■ **Required action**
Starting with the line that holds "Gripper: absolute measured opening" and stopping after the line that holds "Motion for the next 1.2", repeat the lines below word for word, without the pictures.

■ **Dataset excerpts**
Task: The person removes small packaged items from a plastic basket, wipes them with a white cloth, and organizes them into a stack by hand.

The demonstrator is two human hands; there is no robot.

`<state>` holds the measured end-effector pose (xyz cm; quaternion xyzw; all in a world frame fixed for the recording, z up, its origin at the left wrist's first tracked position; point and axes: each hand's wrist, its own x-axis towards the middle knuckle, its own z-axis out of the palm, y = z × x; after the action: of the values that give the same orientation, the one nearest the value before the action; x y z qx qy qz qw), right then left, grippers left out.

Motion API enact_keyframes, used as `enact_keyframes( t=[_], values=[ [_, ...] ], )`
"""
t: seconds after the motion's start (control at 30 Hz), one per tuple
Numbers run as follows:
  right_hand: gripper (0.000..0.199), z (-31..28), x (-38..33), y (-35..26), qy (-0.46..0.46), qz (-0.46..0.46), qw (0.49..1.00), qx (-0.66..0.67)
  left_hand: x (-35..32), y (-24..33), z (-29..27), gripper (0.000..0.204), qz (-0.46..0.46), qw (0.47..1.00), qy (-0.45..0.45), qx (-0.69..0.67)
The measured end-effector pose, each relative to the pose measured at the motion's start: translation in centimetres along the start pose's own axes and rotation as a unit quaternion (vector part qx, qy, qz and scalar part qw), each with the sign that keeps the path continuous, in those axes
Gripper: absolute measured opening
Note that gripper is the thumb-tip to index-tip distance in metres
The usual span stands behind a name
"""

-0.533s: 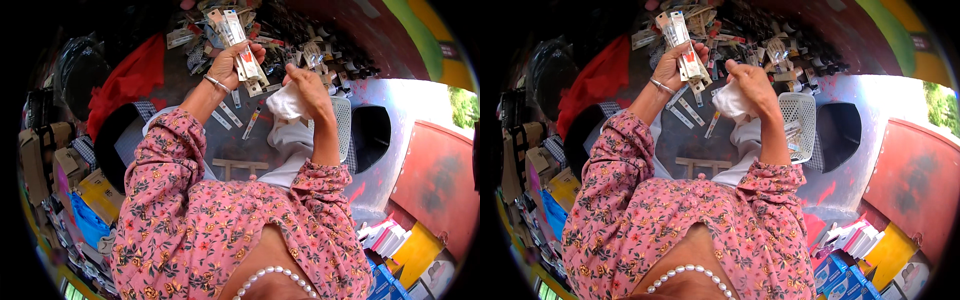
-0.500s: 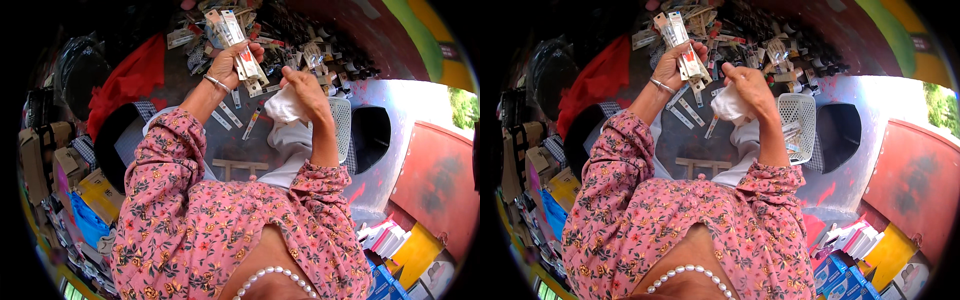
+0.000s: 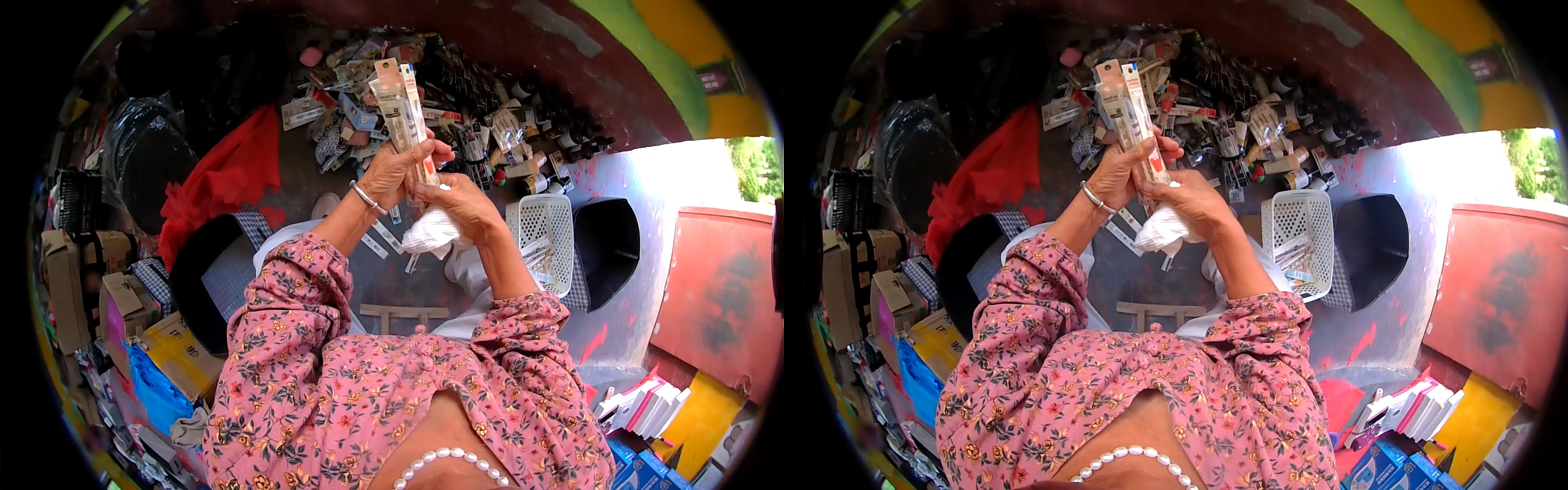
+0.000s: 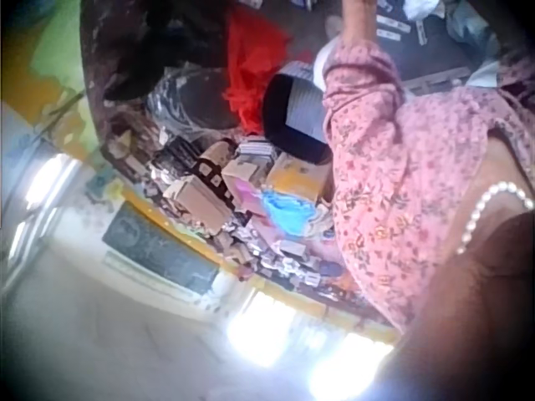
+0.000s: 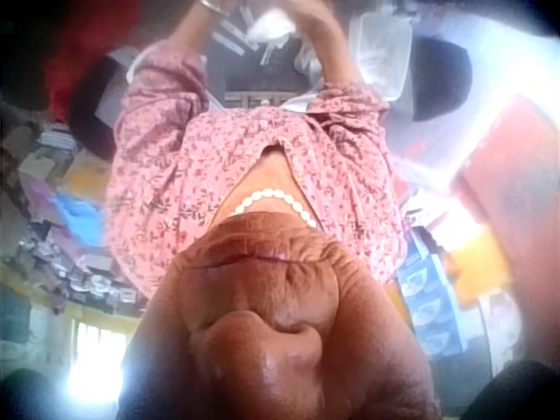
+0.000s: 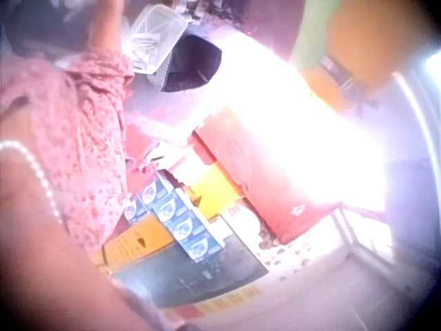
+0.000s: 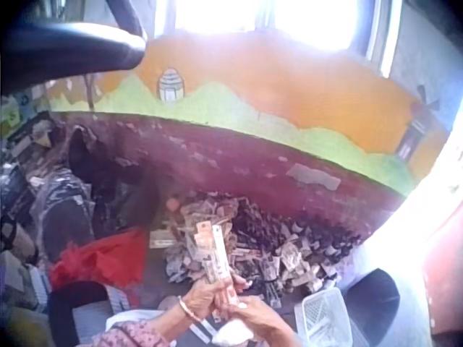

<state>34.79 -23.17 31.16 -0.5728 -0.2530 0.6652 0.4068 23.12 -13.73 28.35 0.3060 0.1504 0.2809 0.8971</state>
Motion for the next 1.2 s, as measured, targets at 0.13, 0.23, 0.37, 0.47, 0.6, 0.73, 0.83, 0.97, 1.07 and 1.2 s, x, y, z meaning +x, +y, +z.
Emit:
enact_keyframes(
  t=[0.13, 0.23, 0.37, 0.47, 0.6, 0.73, 0.83, 0.97, 1.07, 1.2],
  values=[
    [0.031, 0.2, -0.5, -0.6, 0.007, 0.008, 0.999, 0.034, 0.0, 1.1, -0.1, 0.038, -0.033, 0.997, -0.047, -0.052],
    [0.031, 0.3, -0.5, -0.3, -0.01, 0.011, 0.998, 0.054, 0.1, 2.0, -0.6, 0.048, -0.003, 0.998, -0.051, -0.025],
    [0.029, -0.4, -0.2, 0.2, -0.008, 0.038, 0.999, 0.005, 0.1, 2.3, 0.2, 0.059, 0.009, 0.997, -0.047, -0.06],
    [0.034, 0.3, -0.1, -0.1, -0.025, 0.056, 0.996, -0.061, 0.3, 2.1, -0.7, 0.046, -0.023, 1.0, -0.005, -0.018],
    [0.05, 0.0, -1.4, -1.4, -0.012, -0.015, 0.968, -0.25, 0.6, 1.2, -2.1, 0.03, -0.075, 0.995, 0.038, -0.06],
    [0.039, -3.7, -2.5, -1.9, 0.108, -0.055, 0.969, -0.214, 0.5, 0.7, -1.2, 0.025, -0.065, 0.992, 0.059, 0.093],
    [0.038, -5.9, -2.1, -2.5, 0.207, -0.208, 0.948, -0.123, 0.0, -0.1, -0.5, 0.036, -0.079, 0.984, 0.004, 0.157],
    [0.038, -4.1, -1.5, -4.3, 0.219, -0.293, 0.922, -0.128, -0.3, -1.7, -0.3, 0.046, -0.048, 0.926, 0.003, 0.373],
    [0.02, -4.4, -0.8, -3.7, 0.162, -0.314, 0.917, -0.184, -0.7, -1.8, 0.7, 0.043, 0.024, 0.887, -0.003, 0.461],
    [0.012, -4.8, -1.1, -3.5, 0.144, -0.317, 0.906, -0.241, -0.9, -1.4, 1.0, 0.039, 0.039, 0.847, -0.025, 0.53]
  ],
)
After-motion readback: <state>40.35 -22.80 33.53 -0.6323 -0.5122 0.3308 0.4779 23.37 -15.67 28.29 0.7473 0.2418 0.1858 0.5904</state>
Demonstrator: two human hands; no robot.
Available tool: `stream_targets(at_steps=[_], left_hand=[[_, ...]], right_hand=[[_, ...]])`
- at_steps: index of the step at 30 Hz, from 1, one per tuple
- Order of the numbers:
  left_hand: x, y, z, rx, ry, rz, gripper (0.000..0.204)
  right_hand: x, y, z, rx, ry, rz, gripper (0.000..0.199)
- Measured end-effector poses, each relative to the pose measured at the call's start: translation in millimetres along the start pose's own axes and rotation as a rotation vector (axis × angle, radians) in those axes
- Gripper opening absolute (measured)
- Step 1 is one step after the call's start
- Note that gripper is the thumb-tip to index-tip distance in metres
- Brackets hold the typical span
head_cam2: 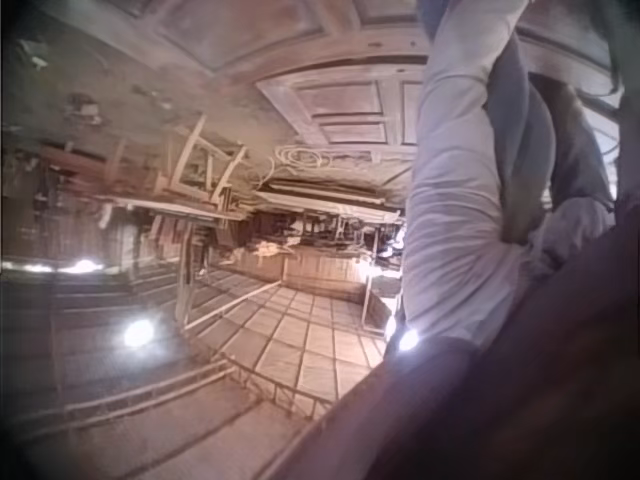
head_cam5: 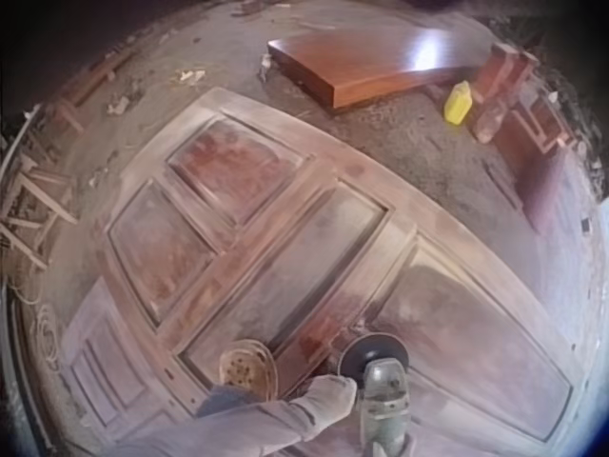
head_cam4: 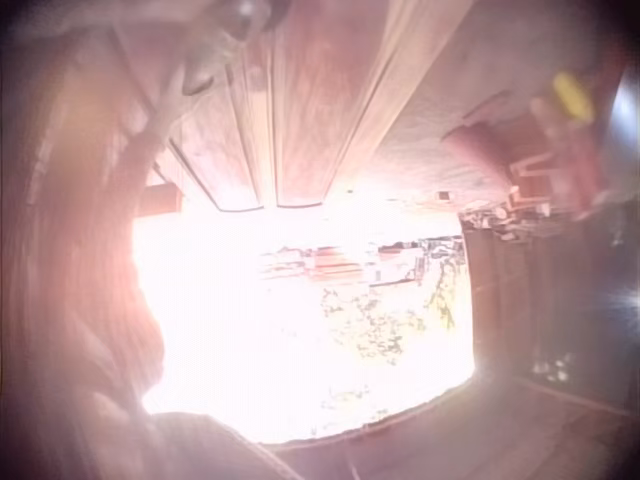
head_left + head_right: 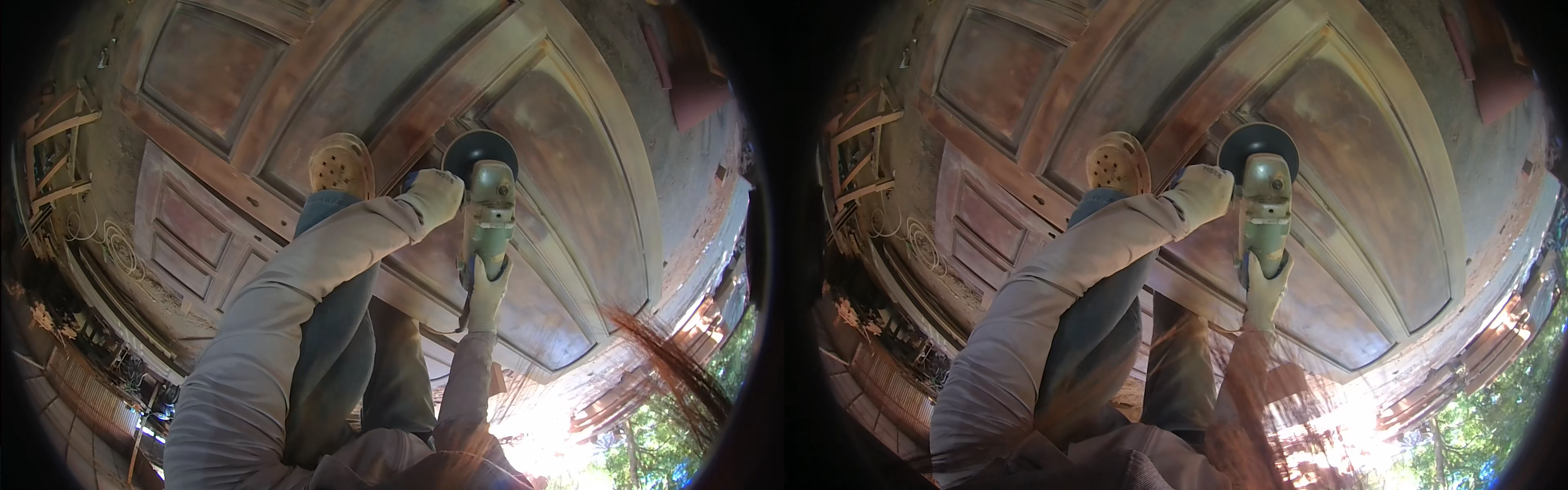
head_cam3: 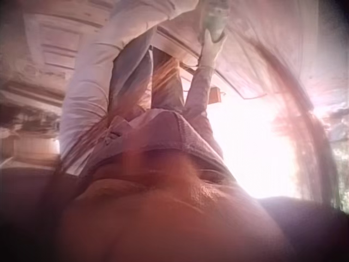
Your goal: The person uses a handheld orbital sander to sand the surface of a wooden door laid flat on supports. The person moves the sander across the door panels and edges, then repositions to continue sanding another section of the door.
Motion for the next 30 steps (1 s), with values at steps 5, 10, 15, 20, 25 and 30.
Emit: stream_targets(at_steps=[5,10,15,20,25,30], left_hand=[[3.9,-11.5,-24.5,0.047,0.094,0.065,0.015],[-29.5,-48.5,-26.9,0.007,0.132,-0.094,0.02],[-35.2,-70.0,-31.7,-0.03,0.109,-0.185,0.021],[-20.5,-55.9,-36.7,-0.024,0.029,-0.188,0.021],[-9.9,-39.0,-19.3,-0.047,-0.089,-0.165,0.019],[3.8,-8.4,-12.1,0.022,-0.002,0.022,0.015]], right_hand=[[2.5,-5.4,17.2,-0.04,0.085,-0.027,0.067],[6.3,-30.2,27.5,-0.095,-0.067,-0.071,0.072],[16.1,-72.1,38.9,-0.182,-0.15,-0.12,0.072],[16.8,-69.8,34.4,-0.08,-0.132,-0.072,0.07],[17.1,-37.1,19.5,-0.047,-0.049,-0.058,0.066],[0.9,-16.9,10.8,0.006,0.039,0.005,0.059]])
Point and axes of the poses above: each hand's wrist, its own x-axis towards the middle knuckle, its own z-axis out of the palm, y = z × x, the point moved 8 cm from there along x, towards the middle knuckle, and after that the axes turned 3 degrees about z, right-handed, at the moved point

■ **Your response**
Gripper: absolute measured opening
Note that gripper is the thumb-tip to index-tip distance in metres
The usual span stands behind a name
"""

-0.533s: 
-0.500s: 
+0.000s: 
+0.000s: 
+0.000s: 
+0.000s: 
+0.000s: 

<state>34.79 -23.17 31.16 -0.5728 -0.2530 0.6652 0.4068 23.12 -13.73 28.35 0.3060 0.1504 0.2809 0.8971</state>
Motion for the next 1.2 s, as measured, targets at 0.13, 0.23, 0.37, 0.47, 0.6, 0.73, 0.83, 0.97, 1.07 and 1.2 s, x, y, z meaning +x, +y, +z.

This exercise has been worked through to completion.